--- What is needed ---
Keep every line in which "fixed" occurs and drop the rest of the data.

--- Data below ---
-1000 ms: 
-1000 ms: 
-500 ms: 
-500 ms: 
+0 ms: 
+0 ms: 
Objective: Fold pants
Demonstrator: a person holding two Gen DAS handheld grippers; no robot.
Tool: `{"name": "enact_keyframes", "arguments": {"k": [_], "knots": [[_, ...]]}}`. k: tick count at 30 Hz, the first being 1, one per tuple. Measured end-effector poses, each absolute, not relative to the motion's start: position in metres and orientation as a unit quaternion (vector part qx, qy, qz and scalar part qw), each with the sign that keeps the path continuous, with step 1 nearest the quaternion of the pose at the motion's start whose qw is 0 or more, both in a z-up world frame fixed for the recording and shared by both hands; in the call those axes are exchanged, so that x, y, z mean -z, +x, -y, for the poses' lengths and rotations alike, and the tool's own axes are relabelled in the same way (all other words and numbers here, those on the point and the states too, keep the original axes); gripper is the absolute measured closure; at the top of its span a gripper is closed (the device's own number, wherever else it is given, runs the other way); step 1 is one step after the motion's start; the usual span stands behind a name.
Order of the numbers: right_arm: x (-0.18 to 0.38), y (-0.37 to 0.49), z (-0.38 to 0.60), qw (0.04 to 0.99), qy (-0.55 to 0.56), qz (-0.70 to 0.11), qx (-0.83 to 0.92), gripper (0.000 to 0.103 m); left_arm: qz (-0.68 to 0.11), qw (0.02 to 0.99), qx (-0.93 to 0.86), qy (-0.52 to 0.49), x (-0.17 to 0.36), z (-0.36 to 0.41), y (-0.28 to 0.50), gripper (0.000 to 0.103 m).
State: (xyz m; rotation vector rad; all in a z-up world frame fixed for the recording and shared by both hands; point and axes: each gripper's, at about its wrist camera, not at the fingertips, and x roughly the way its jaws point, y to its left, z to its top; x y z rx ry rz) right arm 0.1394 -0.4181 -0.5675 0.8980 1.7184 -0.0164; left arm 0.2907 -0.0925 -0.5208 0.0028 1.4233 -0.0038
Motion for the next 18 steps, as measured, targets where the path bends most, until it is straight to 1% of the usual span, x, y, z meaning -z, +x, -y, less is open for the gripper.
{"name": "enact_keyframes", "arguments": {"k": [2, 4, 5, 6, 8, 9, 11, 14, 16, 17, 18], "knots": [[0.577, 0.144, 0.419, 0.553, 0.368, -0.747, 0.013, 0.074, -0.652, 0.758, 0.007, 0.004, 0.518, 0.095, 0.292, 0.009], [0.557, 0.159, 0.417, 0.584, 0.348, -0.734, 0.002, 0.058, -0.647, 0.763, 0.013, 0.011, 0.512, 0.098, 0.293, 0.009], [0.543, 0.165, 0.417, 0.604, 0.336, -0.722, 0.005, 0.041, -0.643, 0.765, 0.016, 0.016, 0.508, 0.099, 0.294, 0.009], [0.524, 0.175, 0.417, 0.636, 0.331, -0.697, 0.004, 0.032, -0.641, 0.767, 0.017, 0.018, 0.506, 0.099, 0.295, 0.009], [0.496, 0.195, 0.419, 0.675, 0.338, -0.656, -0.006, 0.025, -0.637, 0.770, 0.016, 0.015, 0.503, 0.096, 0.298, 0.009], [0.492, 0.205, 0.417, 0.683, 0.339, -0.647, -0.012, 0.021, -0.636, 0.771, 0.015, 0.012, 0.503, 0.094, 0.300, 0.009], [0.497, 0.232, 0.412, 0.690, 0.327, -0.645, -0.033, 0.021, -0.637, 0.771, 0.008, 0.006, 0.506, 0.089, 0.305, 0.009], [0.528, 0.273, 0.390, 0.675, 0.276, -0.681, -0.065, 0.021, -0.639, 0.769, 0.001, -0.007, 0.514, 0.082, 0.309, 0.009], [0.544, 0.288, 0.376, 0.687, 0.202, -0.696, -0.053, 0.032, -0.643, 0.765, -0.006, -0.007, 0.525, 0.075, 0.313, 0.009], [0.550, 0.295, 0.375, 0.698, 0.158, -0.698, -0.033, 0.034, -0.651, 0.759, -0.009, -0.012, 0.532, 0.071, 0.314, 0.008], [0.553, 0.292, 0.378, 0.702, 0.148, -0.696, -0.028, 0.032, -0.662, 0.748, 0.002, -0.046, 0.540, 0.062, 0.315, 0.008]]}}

--- Expected output ---
Tool: `{"name": "enact_keyframes", "arguments": {"k": [_], "knots": [[_, ...]]}}`. k: tick count at 30 Hz, the first being 1, one per tuple. Measured end-effector poses, each absolute, not relative to the motion's start: position in metres and orientation as a unit quaternion (vector part qx, qy, qz and scalar part qw), each with the sign that keeps the path continuous, with step 1 nearest the quaternion of the pose at the motion's start whose qw is 0 or more, both in a z-up world frame fixed for the recording and shared by both hands; in the call those axes are exchanged, so that x, y, z mean -z, +x, -y, for the poses' lengths and rotations alike, and the tool's own axes are relabelled in the same way (all other words and numbers here, those on the point and the states too, keep the original axes); gripper is the absolute measured closure; at the top of its span a gripper is closed (the device's own number, wherever else it is given, runs the other way); step 1 is one step after the motion's start; the usual span stands behind a name.
State: (xyz m; rotation vector rad; all in a z-up world frame fixed for the recording and shared by both hands; point and axes: each gripper's, at about its wrist camera, not at the fingertips, and x roughly the way its jaws point, y to its left, z to its top; x y z rx ry rz) right arm 0.1394 -0.4181 -0.5675 0.8980 1.7184 -0.0164; left arm 0.2907 -0.0925 -0.5208 0.0028 1.4233 -0.0038

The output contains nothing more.